Written by: Laura Ahto | CEO, The Bank of New York Mellon SA/NV
I am hugely looking forward to attending Financial News’ 10th annual FN100 Most Influential Women in European Finance dinner in London this evening. It will be a night of celebration as we recognize the progress our industry has seen over the last decade on gender diversity. But also a reflection as despite the corporate and political rhetoric, alongside the proven business case for diversity, we still have a long way to go.
I read an interesting report in July 2016 from European Women on Boards (EWoB) which investigated gender diversity of European boardrooms. It stated the percentage of women on the boards of the largest 600 European listed companies has increased from an average of 13.9% to 25% in five years. This is great, but just 25%? It needs to be 50% – an even balance of both genders. So how can we achieve this?
Diversity needs to extend far beyond the enforced quotas seen for boardrooms in locations like Belgium, Germany, and Norway. In banking and financial services, the talent pool can be limited and historically has not attracted women and people from diverse backgrounds in significant numbers. Clearly, there is a need for change, action, activism and continued advocacy.

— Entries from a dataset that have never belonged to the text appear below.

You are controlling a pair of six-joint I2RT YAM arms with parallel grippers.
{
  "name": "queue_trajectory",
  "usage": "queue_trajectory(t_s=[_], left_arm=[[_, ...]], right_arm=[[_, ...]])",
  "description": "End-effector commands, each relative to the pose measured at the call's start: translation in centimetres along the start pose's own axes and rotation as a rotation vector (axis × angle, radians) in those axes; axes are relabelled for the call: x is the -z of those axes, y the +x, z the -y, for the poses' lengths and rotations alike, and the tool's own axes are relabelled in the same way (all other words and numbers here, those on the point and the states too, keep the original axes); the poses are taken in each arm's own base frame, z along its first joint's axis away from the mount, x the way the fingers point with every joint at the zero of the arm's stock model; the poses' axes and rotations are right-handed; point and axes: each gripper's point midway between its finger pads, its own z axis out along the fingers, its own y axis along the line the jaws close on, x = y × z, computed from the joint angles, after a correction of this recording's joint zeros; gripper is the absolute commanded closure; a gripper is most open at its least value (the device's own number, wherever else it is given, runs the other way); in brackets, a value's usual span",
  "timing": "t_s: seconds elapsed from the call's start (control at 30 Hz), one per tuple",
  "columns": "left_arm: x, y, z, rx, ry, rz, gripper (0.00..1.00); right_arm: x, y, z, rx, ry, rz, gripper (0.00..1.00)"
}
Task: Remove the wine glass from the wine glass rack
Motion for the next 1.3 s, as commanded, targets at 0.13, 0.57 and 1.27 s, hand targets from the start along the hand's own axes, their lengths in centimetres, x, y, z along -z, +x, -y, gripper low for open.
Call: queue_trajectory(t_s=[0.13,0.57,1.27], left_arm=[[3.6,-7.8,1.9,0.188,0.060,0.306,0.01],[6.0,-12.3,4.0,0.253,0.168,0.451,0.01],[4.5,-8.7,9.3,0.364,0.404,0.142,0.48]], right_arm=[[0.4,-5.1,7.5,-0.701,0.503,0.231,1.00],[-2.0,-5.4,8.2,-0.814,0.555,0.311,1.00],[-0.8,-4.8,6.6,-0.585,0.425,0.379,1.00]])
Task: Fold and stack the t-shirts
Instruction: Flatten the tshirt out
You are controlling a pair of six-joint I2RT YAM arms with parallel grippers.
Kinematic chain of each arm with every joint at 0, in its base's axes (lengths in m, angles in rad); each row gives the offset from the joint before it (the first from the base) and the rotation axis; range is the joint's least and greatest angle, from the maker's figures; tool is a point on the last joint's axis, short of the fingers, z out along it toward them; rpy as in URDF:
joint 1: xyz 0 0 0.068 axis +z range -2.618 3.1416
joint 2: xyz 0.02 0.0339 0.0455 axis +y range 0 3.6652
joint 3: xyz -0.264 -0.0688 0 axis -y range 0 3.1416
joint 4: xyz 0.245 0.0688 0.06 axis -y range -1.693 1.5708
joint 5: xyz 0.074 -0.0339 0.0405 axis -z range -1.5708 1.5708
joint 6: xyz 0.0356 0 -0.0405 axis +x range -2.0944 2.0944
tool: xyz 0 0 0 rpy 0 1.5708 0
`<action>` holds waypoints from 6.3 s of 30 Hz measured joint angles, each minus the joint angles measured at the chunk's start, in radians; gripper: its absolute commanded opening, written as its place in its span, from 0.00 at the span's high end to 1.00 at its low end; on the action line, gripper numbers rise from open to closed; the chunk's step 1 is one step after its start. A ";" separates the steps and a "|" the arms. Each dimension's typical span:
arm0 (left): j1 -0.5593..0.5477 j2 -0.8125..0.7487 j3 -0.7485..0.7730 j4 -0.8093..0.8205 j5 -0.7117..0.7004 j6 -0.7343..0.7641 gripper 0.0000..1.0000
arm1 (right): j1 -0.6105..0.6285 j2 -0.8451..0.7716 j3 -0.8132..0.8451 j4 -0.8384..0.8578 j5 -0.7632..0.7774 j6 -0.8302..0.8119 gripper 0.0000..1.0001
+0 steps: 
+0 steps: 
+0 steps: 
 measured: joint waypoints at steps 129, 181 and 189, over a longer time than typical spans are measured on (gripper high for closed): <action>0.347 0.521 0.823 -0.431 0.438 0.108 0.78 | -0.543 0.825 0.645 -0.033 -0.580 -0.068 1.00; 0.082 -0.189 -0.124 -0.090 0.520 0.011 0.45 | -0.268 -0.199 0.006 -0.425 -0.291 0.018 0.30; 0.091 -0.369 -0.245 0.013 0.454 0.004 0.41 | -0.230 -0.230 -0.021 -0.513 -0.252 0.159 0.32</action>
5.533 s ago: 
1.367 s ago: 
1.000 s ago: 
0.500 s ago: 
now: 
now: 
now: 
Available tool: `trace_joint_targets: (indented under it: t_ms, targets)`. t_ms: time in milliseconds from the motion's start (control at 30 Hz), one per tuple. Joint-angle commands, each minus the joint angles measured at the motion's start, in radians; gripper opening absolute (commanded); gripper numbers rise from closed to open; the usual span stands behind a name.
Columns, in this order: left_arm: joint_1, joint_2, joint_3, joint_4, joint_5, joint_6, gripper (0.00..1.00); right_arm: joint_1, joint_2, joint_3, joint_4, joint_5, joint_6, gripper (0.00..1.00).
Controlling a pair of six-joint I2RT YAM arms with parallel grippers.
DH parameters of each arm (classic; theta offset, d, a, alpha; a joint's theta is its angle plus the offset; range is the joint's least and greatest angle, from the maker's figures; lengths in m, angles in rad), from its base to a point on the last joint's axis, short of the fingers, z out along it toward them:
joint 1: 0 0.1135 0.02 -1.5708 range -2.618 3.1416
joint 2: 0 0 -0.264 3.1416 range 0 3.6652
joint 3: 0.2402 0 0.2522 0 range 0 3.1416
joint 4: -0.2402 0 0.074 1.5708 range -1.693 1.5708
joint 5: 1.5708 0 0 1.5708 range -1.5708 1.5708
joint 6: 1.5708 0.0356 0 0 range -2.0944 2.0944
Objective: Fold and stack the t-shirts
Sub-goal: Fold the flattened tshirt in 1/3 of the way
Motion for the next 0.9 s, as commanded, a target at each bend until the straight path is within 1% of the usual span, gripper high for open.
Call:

There is a much bigger issue at play here though than forcing companies to adhere to gender quotas. When speaking to recruitment consultants about senior positions we are seeking to fill and insisting on seeing a diverse range of candidates, there is one common theme emerging across all European states. There simply aren’t enough women in the financial services industry to be considered for these top positions.
This is the issue which concerns me most; particularly when we think about the increasing importance of good corporate governance and risk management in banking. Risk, of course, as a topic lends itself to the diversity debate as it is widely recognized that men and women approach business differently.
Single-sex management boards are unlikely to have particularly varied opinions which can accidentally lead to ‘groupthink’, with opinions left unchallenged. Whereas gender collaboration can lead to more informed decisions and astute risk management.
The good news is many European companies continue to sharpen their focus on developing their executive leadership pipeline for women, independent of governmental legislation. They are setting targets and implementing measurement frameworks to monitor and report on progress.
That being said, I think the opportunity and need is greater than this. We need to create a deep pool of diverse talent from graduates to the top. Not just executive leadership pipelines. Change must start within the education system; with young women shown what a great career they could have in financial services. With financial institutions following this with a diverse recruitment philosophy at entry level, complemented by supportive policies that allow all their best talent to thrive.
Europe’s number one priority, as clearly outlined in the European Commission’s ‘Europe 2020’ strategy, is seeing a return to smart, sustainable and inclusive economic growth. If Europe is to achieve this, businesses need to tap wider diverse talent pools. And with the rise of technology and ‘cooler’ sectors, financial institutions in particular need to fight harder to attract the brightest minds. Attracting and retaining talent from 100% of the workforce – as opposed to just 50%.
It’s the only way our industry and European business in general, will be successful.